MSU Denver’s Hotel and Hospitality Learning Center was the backdrop – and a study in success – for a national conference on public-private partnerships.

January 25, 2016

MSU Denver’s Springhill Suites Denver Downtown Hotel and Hospitality Learning Center was the backdrop – and a study in success – for a national conference on public-private partnerships. PHOTO: Michael Richmond
MSU Denver’s Springhill Suites Denver Downtown Hotel and Hospitality Learning Center was the backdrop – and a study in success – for a national conference on public-private partnerships. PHOTO: Michael Richmond

“Adapt or die” may be a line from the movie “Moneyball,” but it’s also a good mantra for higher education these days, according to MSU Denver President Stephen Jordan.

“The 21st century is clearly throwing challenges at institutions of higher education at an accelerated pace. If we can’t find ways to adapt, we will, in many cases be forced to shut our doors,” said Jordan on Friday during his presentation at the national Academic Impressions conference, “Financing Campus Facilities through Public-Private Partnerships.” The three-day conference was held at MSU Denver’s Springhill Suites Denver Downtown Hotel, a fitting location given the subject at hand.

Jordan presented both the Hotel and Hospitality Learning Center, and the Aerospace and Engineering Sciences Initiative as successful case studies in public-private partnerships. Both endeavors moved forward according to Jordan, “because our Board of Trustees recognized that creating partnerships could lead to new revenue streams for the University in support of academic programs and scholarship opportunities, and create solid and productive connections with our community benefiting both current students and future graduates.”

Before delving into each example in depth, Jordan covered some essential qualities that universities must have in order to develop successful industry partnerships. These include an ability to think creatively; an entrepreneurial spirit and a willingness to take smart risks; a unified senior leadership; and a horizontal approach that involves interdisciplinary collaboration and aligning academic programs with the skillsets needed by a given economic cluster.

“When you talk to the business sector … they’ll tell you that they need people who are trained together so that the business folks and the engineering folks and the computer science folks are capable of talking the same language and understanding how things work,” said Jordan.

But perhaps most importantly, said Jordan, corporations must understand what’s in it for them.

“This is not about philanthropy.

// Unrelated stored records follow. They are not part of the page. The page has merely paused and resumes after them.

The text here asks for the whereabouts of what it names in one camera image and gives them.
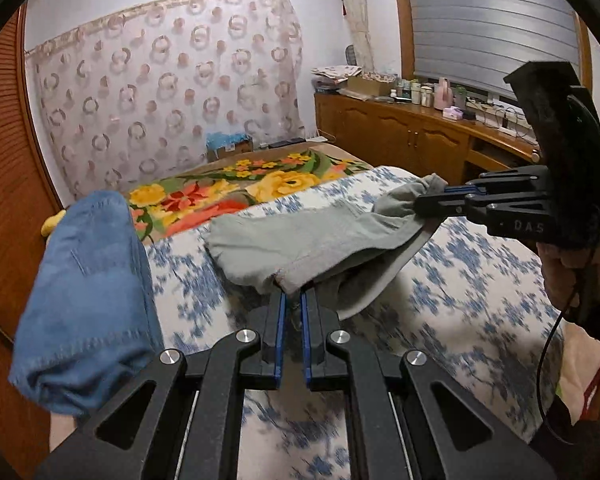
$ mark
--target bed
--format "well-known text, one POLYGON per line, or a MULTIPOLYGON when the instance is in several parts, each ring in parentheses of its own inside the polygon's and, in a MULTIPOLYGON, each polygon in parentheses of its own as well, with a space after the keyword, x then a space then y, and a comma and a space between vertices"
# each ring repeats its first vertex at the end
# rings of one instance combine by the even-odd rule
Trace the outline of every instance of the bed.
MULTIPOLYGON (((414 178, 398 168, 371 169, 334 146, 307 143, 241 154, 156 183, 161 189, 131 192, 166 345, 187 354, 209 348, 243 326, 248 310, 260 303, 254 290, 232 285, 214 269, 202 241, 207 219, 224 212, 288 214, 339 199, 370 210, 378 196, 414 178)), ((542 423, 534 389, 538 357, 556 317, 531 251, 453 218, 344 325, 396 354, 426 350, 529 442, 542 423)), ((300 348, 297 328, 290 349, 300 348)), ((542 375, 547 408, 562 349, 558 330, 542 375)), ((349 476, 342 396, 304 388, 299 351, 285 357, 280 391, 245 395, 238 476, 349 476)))

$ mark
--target fingers
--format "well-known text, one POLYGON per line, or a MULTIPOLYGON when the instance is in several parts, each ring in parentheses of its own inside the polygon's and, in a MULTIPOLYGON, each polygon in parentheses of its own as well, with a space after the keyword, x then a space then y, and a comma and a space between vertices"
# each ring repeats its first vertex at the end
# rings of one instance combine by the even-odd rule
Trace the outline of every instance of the fingers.
MULTIPOLYGON (((543 260, 542 276, 544 277, 544 291, 549 301, 555 308, 564 310, 576 283, 575 273, 571 269, 565 268, 559 259, 547 258, 543 260)), ((571 301, 571 306, 577 304, 578 295, 571 301)))
MULTIPOLYGON (((583 269, 591 257, 591 248, 570 251, 560 249, 554 245, 538 244, 538 255, 544 261, 560 260, 567 269, 583 269)), ((596 253, 593 256, 592 264, 600 264, 600 244, 596 248, 596 253)))

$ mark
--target denim fabric
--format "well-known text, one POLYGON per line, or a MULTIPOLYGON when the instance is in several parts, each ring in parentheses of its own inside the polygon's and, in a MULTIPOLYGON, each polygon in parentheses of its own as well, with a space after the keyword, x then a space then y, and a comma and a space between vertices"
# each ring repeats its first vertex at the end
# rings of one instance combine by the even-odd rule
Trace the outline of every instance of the denim fabric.
POLYGON ((53 413, 97 410, 163 349, 144 247, 122 195, 97 191, 51 235, 9 380, 53 413))

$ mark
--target black cable
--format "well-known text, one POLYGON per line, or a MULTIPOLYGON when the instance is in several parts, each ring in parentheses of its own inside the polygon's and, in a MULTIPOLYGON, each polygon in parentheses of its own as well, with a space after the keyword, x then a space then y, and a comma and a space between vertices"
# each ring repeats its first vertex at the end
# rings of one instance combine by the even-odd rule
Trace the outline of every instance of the black cable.
MULTIPOLYGON (((598 242, 596 242, 595 245, 593 246, 593 248, 591 249, 591 252, 589 253, 589 257, 587 259, 587 263, 585 263, 585 265, 584 265, 584 270, 588 270, 589 267, 591 266, 591 263, 593 261, 593 257, 596 254, 597 248, 598 248, 598 242)), ((538 369, 536 370, 536 400, 538 401, 538 410, 540 410, 540 416, 542 417, 542 423, 546 426, 549 433, 551 433, 556 440, 558 440, 559 442, 561 442, 563 444, 566 444, 567 446, 574 446, 574 443, 569 442, 568 440, 564 440, 560 435, 558 435, 554 431, 554 428, 551 427, 551 425, 549 424, 549 421, 546 418, 546 413, 544 412, 544 408, 542 407, 540 382, 541 382, 541 376, 542 376, 542 364, 544 364, 544 358, 546 357, 546 353, 549 349, 549 344, 551 343, 551 339, 554 338, 555 332, 556 332, 556 330, 558 330, 558 326, 560 325, 560 322, 564 318, 564 314, 571 308, 571 301, 573 301, 573 298, 576 297, 577 292, 578 292, 578 282, 576 280, 576 283, 575 283, 575 285, 573 285, 573 290, 571 291, 571 294, 569 296, 569 299, 567 300, 567 303, 566 303, 564 309, 561 311, 560 316, 558 316, 558 319, 555 321, 554 326, 552 327, 551 332, 549 332, 549 336, 547 337, 546 342, 544 343, 544 348, 542 348, 542 353, 540 354, 540 360, 538 361, 538 369)))

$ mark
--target cabinet door
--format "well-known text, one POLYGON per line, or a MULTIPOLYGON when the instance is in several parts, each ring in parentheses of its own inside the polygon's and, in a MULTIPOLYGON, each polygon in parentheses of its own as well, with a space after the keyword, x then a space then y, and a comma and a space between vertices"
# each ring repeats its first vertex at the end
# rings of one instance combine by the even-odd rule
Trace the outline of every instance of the cabinet door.
POLYGON ((376 119, 373 140, 380 153, 377 166, 397 166, 417 174, 417 160, 413 151, 413 119, 400 110, 380 110, 376 119))
POLYGON ((414 134, 413 147, 421 175, 437 173, 452 186, 462 184, 467 134, 423 123, 414 134))
POLYGON ((336 96, 315 94, 315 124, 325 134, 338 136, 341 107, 340 100, 336 96))
POLYGON ((341 123, 336 145, 372 166, 382 164, 382 148, 374 142, 377 128, 372 108, 355 99, 348 99, 340 112, 341 123))

From a corporate perspective, the days of giving for purely philanthropic purposes are gone,” he said. “If they cannot see that there is some significant financial benefit to their corporation, they have no reason to enter into a relationship with you.”

Jordan then took the audience step-by-step through the processes by which the hotel and HLC, and the AES initiative became realities, citing both as prime examples of “how industry clusters and public universities can work together for their mutual benefit and that of their students, as well as the economic benefit of the community.”

The conference closed with a discussion led by Jordan that focused on additional and potential partnerships, including the University’s relationship with the Detroit Institute of Music Education, its two new beer industry majors and a potential health care institute. Look for more information in The Daily as these programs develop.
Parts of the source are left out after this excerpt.